Goal of the exercise:
Every line of the material below that contains the string "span" must appear in the answer.

Exercise data:

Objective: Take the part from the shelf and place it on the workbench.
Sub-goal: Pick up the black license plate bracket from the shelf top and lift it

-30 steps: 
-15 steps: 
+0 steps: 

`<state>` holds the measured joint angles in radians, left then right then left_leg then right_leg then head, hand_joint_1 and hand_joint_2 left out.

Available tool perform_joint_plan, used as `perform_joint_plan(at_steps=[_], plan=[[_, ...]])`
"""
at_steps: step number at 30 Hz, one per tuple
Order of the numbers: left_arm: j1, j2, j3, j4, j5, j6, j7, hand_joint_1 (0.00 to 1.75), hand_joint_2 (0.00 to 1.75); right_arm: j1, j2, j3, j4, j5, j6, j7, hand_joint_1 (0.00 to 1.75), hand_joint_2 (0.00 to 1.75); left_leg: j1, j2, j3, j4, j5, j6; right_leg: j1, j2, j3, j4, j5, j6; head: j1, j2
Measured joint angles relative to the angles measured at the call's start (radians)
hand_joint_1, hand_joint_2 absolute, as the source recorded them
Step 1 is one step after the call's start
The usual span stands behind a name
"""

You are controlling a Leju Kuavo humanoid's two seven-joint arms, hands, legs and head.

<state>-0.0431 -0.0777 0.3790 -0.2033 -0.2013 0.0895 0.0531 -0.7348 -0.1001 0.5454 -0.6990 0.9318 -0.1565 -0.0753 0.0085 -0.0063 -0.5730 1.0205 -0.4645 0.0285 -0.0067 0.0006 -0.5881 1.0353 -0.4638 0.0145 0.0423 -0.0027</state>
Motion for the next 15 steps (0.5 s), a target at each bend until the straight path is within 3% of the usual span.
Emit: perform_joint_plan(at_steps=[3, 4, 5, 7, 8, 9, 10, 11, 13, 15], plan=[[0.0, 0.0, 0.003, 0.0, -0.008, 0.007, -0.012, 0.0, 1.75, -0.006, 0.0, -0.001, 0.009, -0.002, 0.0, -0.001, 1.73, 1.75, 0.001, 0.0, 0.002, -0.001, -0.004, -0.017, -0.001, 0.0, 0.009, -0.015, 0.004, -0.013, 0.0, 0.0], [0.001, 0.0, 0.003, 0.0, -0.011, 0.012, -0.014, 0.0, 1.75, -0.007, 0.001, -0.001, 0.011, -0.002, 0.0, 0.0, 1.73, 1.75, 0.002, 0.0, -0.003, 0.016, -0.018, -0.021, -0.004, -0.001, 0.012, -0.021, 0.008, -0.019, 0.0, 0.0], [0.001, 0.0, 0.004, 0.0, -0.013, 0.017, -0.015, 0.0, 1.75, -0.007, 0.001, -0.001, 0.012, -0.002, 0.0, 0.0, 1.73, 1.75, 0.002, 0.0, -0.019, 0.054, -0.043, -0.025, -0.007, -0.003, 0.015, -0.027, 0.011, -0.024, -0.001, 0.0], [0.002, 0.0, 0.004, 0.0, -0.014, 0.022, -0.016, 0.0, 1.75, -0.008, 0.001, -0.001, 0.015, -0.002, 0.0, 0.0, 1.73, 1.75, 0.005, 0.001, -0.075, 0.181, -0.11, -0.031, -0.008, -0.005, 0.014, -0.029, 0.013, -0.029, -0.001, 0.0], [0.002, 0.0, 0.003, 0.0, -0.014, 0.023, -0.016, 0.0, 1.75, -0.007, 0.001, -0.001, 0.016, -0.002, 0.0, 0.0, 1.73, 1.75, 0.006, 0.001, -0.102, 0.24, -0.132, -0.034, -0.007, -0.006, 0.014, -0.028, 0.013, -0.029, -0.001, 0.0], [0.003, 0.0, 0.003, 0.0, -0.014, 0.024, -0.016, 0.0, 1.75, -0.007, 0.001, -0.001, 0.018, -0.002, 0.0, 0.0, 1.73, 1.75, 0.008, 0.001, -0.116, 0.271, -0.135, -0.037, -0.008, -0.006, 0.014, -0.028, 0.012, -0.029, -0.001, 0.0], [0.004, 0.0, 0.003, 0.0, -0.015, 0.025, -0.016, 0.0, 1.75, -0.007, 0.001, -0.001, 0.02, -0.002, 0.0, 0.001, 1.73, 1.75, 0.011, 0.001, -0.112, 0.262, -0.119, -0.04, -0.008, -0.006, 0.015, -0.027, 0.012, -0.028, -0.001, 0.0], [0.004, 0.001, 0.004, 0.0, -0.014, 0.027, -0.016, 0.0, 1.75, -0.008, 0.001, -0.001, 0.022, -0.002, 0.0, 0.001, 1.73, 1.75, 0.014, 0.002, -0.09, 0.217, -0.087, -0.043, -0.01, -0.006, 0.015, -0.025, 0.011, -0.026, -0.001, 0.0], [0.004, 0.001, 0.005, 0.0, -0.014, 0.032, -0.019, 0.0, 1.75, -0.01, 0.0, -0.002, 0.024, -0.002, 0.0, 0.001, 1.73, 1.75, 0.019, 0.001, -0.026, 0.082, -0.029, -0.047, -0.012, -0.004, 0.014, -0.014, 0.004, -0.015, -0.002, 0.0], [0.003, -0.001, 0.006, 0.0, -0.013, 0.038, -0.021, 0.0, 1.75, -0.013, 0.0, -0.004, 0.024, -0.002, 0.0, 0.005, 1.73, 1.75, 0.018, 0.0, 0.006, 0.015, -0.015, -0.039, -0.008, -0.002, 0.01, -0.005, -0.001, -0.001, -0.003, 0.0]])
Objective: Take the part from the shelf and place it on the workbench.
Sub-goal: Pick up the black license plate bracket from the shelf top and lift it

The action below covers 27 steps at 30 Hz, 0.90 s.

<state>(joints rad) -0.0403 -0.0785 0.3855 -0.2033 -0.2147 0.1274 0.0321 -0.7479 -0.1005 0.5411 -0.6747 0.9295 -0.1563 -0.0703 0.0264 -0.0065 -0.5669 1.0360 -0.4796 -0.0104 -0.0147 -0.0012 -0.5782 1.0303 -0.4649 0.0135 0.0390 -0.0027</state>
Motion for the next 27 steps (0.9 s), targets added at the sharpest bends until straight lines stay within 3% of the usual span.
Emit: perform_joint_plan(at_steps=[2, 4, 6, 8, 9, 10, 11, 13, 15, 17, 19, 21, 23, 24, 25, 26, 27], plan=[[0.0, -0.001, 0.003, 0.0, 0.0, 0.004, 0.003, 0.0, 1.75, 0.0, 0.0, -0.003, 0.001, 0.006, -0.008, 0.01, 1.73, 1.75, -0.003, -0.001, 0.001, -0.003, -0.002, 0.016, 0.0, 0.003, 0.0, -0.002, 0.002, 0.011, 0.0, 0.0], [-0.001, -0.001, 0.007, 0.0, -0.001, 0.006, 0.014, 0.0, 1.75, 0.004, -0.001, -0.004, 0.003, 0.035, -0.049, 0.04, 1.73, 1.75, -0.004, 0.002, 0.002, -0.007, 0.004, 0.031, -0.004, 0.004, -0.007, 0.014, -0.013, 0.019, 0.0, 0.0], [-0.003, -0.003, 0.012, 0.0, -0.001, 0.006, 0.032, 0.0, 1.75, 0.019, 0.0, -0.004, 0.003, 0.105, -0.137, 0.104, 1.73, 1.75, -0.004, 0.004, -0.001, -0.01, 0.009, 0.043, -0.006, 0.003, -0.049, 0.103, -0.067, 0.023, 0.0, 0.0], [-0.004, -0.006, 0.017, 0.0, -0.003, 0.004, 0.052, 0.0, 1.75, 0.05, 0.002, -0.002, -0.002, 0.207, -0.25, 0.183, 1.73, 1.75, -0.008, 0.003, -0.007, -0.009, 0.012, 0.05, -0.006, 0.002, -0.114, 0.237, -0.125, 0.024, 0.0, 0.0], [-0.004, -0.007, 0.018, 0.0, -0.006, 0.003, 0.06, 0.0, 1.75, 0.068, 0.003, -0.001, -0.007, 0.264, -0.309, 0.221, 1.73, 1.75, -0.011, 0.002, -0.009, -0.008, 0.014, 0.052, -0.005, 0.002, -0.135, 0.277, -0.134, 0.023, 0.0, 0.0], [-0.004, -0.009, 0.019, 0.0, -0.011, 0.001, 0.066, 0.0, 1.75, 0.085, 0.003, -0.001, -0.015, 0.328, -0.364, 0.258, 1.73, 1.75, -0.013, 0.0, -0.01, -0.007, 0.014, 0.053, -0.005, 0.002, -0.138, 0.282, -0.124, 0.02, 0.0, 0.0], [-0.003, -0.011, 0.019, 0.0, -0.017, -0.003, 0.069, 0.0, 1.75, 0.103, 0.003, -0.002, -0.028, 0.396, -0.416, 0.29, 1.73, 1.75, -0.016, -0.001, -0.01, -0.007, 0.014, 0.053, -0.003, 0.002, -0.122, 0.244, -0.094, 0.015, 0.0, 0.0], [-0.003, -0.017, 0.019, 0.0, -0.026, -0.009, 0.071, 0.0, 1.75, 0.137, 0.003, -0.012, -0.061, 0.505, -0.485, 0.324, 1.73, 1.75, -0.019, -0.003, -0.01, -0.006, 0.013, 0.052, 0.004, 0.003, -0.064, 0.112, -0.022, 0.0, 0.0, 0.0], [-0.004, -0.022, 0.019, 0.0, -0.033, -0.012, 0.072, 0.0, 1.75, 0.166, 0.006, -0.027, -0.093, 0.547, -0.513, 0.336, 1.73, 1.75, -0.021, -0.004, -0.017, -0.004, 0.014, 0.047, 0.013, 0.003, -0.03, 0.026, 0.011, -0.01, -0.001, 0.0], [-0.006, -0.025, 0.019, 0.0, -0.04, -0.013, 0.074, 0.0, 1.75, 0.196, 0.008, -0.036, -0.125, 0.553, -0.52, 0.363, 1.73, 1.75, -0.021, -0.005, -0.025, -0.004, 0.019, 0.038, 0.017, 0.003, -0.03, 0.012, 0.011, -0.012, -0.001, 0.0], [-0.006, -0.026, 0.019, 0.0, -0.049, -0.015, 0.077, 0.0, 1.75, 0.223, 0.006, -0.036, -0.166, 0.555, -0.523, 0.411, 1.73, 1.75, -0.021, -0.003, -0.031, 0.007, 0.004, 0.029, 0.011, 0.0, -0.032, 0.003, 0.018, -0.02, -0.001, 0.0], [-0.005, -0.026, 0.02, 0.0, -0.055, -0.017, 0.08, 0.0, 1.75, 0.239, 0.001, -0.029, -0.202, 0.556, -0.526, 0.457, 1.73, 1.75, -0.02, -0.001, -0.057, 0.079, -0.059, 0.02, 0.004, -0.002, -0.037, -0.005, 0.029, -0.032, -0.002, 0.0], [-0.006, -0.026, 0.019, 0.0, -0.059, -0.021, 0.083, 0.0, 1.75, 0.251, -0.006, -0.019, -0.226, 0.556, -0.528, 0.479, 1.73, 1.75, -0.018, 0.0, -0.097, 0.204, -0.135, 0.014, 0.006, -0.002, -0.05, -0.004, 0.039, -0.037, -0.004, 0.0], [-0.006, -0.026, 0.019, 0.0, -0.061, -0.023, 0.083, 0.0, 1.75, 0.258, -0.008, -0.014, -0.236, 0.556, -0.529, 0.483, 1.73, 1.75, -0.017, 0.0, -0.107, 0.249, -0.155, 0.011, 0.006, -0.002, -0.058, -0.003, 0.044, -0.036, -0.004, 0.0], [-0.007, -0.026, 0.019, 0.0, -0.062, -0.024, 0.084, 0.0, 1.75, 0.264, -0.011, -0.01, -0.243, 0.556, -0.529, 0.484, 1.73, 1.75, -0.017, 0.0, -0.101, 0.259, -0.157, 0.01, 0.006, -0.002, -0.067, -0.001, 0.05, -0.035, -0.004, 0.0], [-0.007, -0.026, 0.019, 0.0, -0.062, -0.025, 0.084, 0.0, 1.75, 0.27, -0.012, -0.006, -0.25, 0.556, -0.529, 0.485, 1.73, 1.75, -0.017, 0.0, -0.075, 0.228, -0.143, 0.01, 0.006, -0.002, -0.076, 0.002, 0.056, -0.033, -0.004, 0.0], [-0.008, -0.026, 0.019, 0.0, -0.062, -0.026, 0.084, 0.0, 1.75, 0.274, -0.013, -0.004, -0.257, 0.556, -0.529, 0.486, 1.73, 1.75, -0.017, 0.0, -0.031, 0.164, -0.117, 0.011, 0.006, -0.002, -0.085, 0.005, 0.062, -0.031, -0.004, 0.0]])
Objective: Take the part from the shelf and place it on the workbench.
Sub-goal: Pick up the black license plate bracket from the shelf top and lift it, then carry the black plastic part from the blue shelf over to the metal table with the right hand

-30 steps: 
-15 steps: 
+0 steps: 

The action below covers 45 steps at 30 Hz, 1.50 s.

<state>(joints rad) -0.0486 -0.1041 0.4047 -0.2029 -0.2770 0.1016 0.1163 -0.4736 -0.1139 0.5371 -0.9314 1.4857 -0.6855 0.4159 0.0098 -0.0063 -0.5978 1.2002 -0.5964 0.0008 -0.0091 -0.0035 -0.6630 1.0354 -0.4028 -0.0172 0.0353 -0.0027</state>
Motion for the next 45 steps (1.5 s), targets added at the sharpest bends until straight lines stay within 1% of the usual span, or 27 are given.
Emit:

Exercise response:
The usual span stands behind a name
Motion for the next 15 steps (0.5 s), a target at each bend until the straight path is within 3% of the usual span.
Motion for the next 27 steps (0.9 s), targets added at the sharpest bends until straight lines stay within 3% of the usual span.
Motion for the next 45 steps (1.5 s), targets added at the sharpest bends until straight lines stay within 1% of the usual span, or 27 are given.

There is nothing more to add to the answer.